What we have is a theatrical reality
Photo: Ido Erez

Artists’ boycott misguided

Op-ed: Artists do not have authority to make political decisions; that’s what elections are for

We’re back to the Middle Ages, to the darkness of boycotts and ostracism on behalf of those who know better than us what’s proper and what isn’t. Their source of authority is their talent, fame, and the limelight. After all, they crowned themselves as “men of letters” and as such they have plenty to say. You better listen to them, or else you would be banished from the space of sanity and from all the goodness offered by this State’s theater district.


They already published a first letter, and now they are issuing another warning. What we have is a theatrical reality here: Artists who boycott those who disagree with them on the political front, and on the other hand a rightist camp that boycotts the artists. All we need now is enthused youngsters on both sides to throw the other side’s texts into the bonfire of enlightenment, and there you have the epitome of progress.


I tried to understand what the protesting artists want, and this is what I discovered: The artists seek to inform their colleagues that Ariel is an occupied area; an illegal settlement. They also want people to know that not too far away from this wicked town, which boasts the despicable new cultural hall, Palestinians live in abject poverty, and all because of the settlers.

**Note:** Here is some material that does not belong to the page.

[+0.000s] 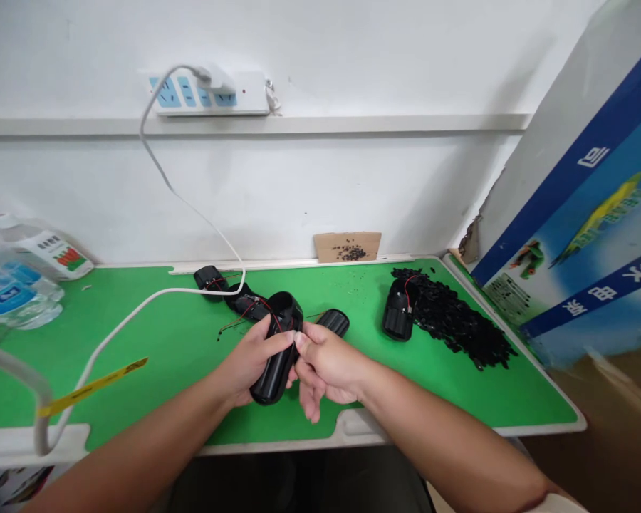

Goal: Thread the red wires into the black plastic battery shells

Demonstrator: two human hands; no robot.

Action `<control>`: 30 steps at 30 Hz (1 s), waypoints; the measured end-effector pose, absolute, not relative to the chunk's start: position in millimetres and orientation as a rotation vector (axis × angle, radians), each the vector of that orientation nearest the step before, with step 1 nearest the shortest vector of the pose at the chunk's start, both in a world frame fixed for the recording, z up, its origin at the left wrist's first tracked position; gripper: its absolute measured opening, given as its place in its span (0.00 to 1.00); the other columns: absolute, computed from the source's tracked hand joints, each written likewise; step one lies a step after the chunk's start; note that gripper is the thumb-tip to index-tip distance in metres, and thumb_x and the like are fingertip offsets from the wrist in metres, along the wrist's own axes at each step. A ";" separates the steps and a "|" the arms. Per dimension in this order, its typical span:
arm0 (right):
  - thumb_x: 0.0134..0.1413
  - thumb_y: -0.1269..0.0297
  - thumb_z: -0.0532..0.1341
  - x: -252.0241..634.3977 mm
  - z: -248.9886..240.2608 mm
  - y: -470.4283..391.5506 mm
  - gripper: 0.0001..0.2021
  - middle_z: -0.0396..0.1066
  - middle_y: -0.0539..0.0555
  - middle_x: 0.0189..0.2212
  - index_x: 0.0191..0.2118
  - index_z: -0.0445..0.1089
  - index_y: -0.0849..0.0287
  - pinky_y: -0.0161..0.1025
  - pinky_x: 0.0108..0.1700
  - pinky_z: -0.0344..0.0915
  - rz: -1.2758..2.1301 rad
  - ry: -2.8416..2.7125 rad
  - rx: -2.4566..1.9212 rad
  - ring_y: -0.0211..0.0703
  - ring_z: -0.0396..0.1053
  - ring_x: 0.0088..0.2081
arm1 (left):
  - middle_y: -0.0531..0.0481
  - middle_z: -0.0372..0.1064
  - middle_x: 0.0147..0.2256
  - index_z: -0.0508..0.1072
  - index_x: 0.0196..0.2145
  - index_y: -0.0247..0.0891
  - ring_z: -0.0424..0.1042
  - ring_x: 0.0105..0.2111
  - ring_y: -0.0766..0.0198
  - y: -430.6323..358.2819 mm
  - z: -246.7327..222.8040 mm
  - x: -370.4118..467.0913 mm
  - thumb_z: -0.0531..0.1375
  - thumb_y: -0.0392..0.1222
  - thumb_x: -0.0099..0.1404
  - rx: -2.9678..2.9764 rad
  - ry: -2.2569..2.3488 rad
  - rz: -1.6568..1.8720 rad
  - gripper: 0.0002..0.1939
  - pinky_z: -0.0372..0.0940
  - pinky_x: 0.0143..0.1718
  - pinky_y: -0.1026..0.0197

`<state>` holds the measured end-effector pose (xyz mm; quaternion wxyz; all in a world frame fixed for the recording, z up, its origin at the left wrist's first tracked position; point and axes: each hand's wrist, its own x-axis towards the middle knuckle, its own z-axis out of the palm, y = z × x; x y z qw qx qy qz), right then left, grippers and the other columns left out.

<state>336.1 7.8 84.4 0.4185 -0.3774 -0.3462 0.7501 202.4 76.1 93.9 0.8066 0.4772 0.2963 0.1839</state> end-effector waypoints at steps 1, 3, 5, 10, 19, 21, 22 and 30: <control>0.53 0.42 0.54 335.7 84.4 9.2 0.22 0.53 0.37 0.08 0.36 0.49 0.56 0.29 0.12 0.61 1.874 -0.859 -0.948 0.39 0.63 0.10 | 0.53 0.65 0.21 0.59 0.39 0.38 0.67 0.18 0.66 76.8 94.2 203.6 0.61 0.46 0.57 1.008 0.638 0.399 0.17 0.64 0.17 0.65; 0.53 0.43 0.55 336.2 85.0 13.6 0.21 0.53 0.37 0.08 0.36 0.50 0.56 0.29 0.12 0.60 1.853 -0.840 -0.892 0.38 0.62 0.10 | 0.53 0.65 0.21 0.60 0.39 0.38 0.66 0.17 0.66 79.4 95.5 206.2 0.61 0.46 0.57 0.972 0.633 0.427 0.17 0.64 0.17 0.66; 0.54 0.46 0.56 339.1 86.7 18.3 0.19 0.53 0.38 0.08 0.36 0.52 0.57 0.28 0.12 0.60 1.811 -0.815 -0.787 0.37 0.61 0.10 | 0.53 0.65 0.22 0.61 0.39 0.38 0.66 0.17 0.68 83.1 97.4 208.0 0.61 0.46 0.57 0.925 0.610 0.494 0.16 0.64 0.17 0.66; 0.60 0.54 0.54 353.6 91.6 23.8 0.19 0.54 0.39 0.09 0.52 0.56 0.57 0.28 0.15 0.62 1.728 -0.792 -0.721 0.37 0.65 0.13 | 0.51 0.67 0.27 0.62 0.39 0.36 0.71 0.23 0.65 94.7 98.4 204.0 0.63 0.47 0.55 0.811 0.511 0.641 0.18 0.68 0.24 0.63; 0.60 0.58 0.54 367.1 86.5 31.0 0.19 0.56 0.41 0.10 0.54 0.59 0.61 0.28 0.16 0.62 1.608 -0.818 -0.726 0.37 0.65 0.14 | 0.48 0.70 0.36 0.57 0.45 0.40 0.74 0.28 0.59 108.3 96.8 198.3 0.65 0.40 0.52 1.007 0.499 0.834 0.26 0.71 0.27 0.56; 0.60 0.59 0.53 369.1 88.0 32.1 0.17 0.56 0.42 0.10 0.52 0.60 0.61 0.28 0.16 0.61 1.593 -0.806 -0.725 0.36 0.65 0.14 | 0.48 0.70 0.35 0.57 0.44 0.40 0.73 0.26 0.60 109.7 96.4 197.0 0.64 0.42 0.53 1.048 0.510 0.842 0.24 0.70 0.25 0.58; 0.60 0.59 0.53 370.2 88.6 32.8 0.17 0.56 0.42 0.10 0.51 0.60 0.61 0.28 0.16 0.61 1.587 -0.800 -0.729 0.36 0.64 0.14 | 0.48 0.70 0.35 0.57 0.43 0.39 0.73 0.25 0.61 110.3 96.1 196.3 0.64 0.42 0.53 1.062 0.507 0.843 0.24 0.70 0.24 0.59; 0.58 0.58 0.54 381.7 87.0 37.4 0.16 0.55 0.42 0.10 0.49 0.62 0.60 0.31 0.18 0.64 1.539 -0.744 -0.783 0.37 0.64 0.16 | 0.51 0.67 0.34 0.55 0.46 0.42 0.72 0.25 0.62 113.4 96.7 193.3 0.68 0.37 0.45 1.106 0.457 0.869 0.34 0.69 0.22 0.61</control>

Well, it’s hard to contend with the innovative information about Ariel being occupied land (just like vast areas in the Galilee and Negev in our tiny country.) It’s certainly hard to object to the humane solidarity with the state of refugee camp dwellers (who had been under Palestinian control ever since Oslo.) However, I discovered that I have some reservations about the word “illegal” and the boycott conclusions drawn from it.


What about other laws?  

The city of Ariel is legal according to a decision taken by the State of Israel, which is a sovereign state. We can argue whether this was a proper decision, yet this is a legitimate disagreement that in a democracy is settled by a majority decision. Yes, those ignorant masses outside the theater halls; these people who time after time vote differently than the “men of letters.”


In addition to the legal settlements (some settlements are defined as illegal,) there are dozens of Israeli laws that have been passed in the past. I feel the need to remind the protesting artists of this, as they raised the rule of law banner. For example, there is the duty to join the army at 18. I personally know at least three of the protesting artists who chose to disregard this issue. I also know some artists who disregard the laws against smoking various substances. There’s also the ban on discriminating against various groups: Arabs, rightists, and people who bought a home in Ariel, for example.


It’s important for me to stress that I do not disparage the views of the artists, even though some of them took the Shakespearean dictum “the whole world is a stage” literally. I believe that the artists who signed the petition did it because they are convinced in the righteousness of their ways. I also strongly object to the counter-boycotts by the Yesha Council. Nobody will prevent me from reading David Grossman’s books, even if tomorrow he shall claim that the settlers are responsible for the hole in the ozone layer.


Using the same logic, I strongly object to the trap the artists are laying for themselves; the boycott weapon of the dark Middle Ages. The gun they directed at Ariel in the first act may end up being directed at the Jerusalem Theater in the occupied Katamon. And before the curtain falls, this gun may, heaven forbid, shoot someone in the foot.